Task objective:
From the first line of the material through the line containing "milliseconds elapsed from", restate everything word for word and nothing more.

── Information provided

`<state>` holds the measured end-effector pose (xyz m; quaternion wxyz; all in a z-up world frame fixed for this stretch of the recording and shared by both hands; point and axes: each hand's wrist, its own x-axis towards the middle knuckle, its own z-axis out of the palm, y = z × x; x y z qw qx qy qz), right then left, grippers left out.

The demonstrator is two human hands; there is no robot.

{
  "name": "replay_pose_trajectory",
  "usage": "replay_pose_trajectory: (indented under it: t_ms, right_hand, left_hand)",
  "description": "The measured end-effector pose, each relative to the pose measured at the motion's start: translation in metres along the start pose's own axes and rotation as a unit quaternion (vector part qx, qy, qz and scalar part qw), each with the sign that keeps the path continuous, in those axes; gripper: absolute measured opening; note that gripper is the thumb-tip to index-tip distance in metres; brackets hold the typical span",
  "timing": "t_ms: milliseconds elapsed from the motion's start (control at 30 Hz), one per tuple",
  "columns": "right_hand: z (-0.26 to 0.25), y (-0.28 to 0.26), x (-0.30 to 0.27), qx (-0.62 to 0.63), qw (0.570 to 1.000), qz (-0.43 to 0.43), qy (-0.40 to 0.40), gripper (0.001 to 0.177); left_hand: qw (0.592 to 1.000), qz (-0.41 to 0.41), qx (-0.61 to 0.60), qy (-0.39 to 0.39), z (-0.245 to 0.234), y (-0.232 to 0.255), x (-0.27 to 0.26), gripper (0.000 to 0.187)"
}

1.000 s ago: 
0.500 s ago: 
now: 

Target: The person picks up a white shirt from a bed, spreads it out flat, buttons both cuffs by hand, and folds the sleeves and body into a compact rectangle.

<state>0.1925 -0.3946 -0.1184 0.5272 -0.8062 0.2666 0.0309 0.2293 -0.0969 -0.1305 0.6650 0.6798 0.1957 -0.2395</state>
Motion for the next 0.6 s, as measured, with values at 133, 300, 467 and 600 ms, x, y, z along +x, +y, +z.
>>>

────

Result below:
`<state>` holds the measured end-effector pose (xyz m; quaternion wxyz; all in a z-up world frame fixed for this stretch of the recording and shared by both hands; point and axes: each hand's wrist, its own x-axis towards the middle knuckle, its own z-axis out of the palm, y = z × x; x y z qw qx qy qz), right then left, grippers left out.

The demonstrator is two human hands; there is no robot.

{
  "name": "replay_pose_trajectory",
  "usage": "replay_pose_trajectory: (indented under it: t_ms, right_hand, left_hand)",
  "description": "The measured end-effector pose, each relative to the pose measured at the motion's start: translation in metres along the start pose's own axes and rotation as a unit quaternion (vector part qx, qy, qz and scalar part qw), each with the sign that keeps the path continuous, in those axes; gripper: absolute measured opening; note that gripper is the thumb-tip to index-tip distance in metres; brackets hold the typical span",
  "timing": "t_ms: milliseconds elapsed from the motion's start (control at 30 Hz), one per tuple",

Nothing remains to be written for this exercise.